Citi, Credit Suisse, Goldman Sachs and JP Morgan are jointly seeking to a establish an industry standard collaborative workflow for central parts of the settlement process, for multiple asset classes.
AccessFintech, quite newly founded in JP Morgan’s fintech incubator, is the lucky system provider to the unusual line-up of first clients. The news is picked up by media including The Trade and Global Custodian.
Zooms in on the failures
The platform is said to be focusing on exceptions – the transactions that fail to process.
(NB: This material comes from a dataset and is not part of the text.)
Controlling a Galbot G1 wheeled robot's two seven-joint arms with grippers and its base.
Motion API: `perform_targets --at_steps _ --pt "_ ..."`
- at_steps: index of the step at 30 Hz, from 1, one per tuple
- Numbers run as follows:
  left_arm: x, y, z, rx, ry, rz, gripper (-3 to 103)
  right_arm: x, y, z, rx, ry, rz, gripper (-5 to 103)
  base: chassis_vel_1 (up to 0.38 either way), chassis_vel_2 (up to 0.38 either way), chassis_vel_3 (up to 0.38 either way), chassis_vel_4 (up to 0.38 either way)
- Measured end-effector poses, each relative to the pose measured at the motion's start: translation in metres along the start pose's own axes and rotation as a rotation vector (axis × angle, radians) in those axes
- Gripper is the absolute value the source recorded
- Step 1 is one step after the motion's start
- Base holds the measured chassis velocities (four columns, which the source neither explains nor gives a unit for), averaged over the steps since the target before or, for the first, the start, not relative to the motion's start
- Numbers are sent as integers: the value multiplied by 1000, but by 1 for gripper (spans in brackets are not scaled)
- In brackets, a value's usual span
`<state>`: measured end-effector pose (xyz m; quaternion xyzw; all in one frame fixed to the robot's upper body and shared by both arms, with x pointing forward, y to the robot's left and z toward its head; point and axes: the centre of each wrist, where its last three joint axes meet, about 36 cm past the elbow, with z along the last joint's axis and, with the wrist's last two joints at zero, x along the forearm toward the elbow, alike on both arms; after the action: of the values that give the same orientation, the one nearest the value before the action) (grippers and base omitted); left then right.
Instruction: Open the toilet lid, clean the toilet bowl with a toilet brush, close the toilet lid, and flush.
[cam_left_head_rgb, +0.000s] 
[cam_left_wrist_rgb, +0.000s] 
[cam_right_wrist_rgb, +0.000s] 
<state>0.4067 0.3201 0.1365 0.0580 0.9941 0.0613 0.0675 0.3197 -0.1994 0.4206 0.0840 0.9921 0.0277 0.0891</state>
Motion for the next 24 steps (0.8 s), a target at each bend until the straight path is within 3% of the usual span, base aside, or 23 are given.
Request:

The value of radically reducing such failures will grow a further lot as they will become heavily penalised under the EU’s upcoming settlement discipline regime (SDR), a part of the central securities depository regulation (CSDR).
It also targets inefficiencies of bilateral and manual settlement processes.
“The current settlement process involves many participants to bilaterally clear trades. When trades do not settle on time, or process with exceptions, you can have as many as five establishments involved in the manual resolution which takes place over a chain of emails,” Steve Morgan, head of markets operations solutions at Citi, is quoted as saying.
Saves buy-siders’ monitoring time
In a press release in June, AccessFintech presented its incubator patron JP Morgan as the first custodian to be operating on its solution. The system was described as providing ”real-time transparency into trade lifecycle statuses, standardized commentary and shared bi-directional workflow for buy-side clients”.
”These real time transaction statuses will significantly reduce the time needed to be spent by buy-side operations teams to monitor multiple internal tools and custodian portals. It reduces the need for calling brokers and custodians to get updates,” the start-up further exclaimed.
There is no mentioning of distributed ledger technology (DLT), a maturing technology to which many tie hopes for future radical improvements to simultaneity, transparency and counterparty risk reduction in many areas, including securities settlement.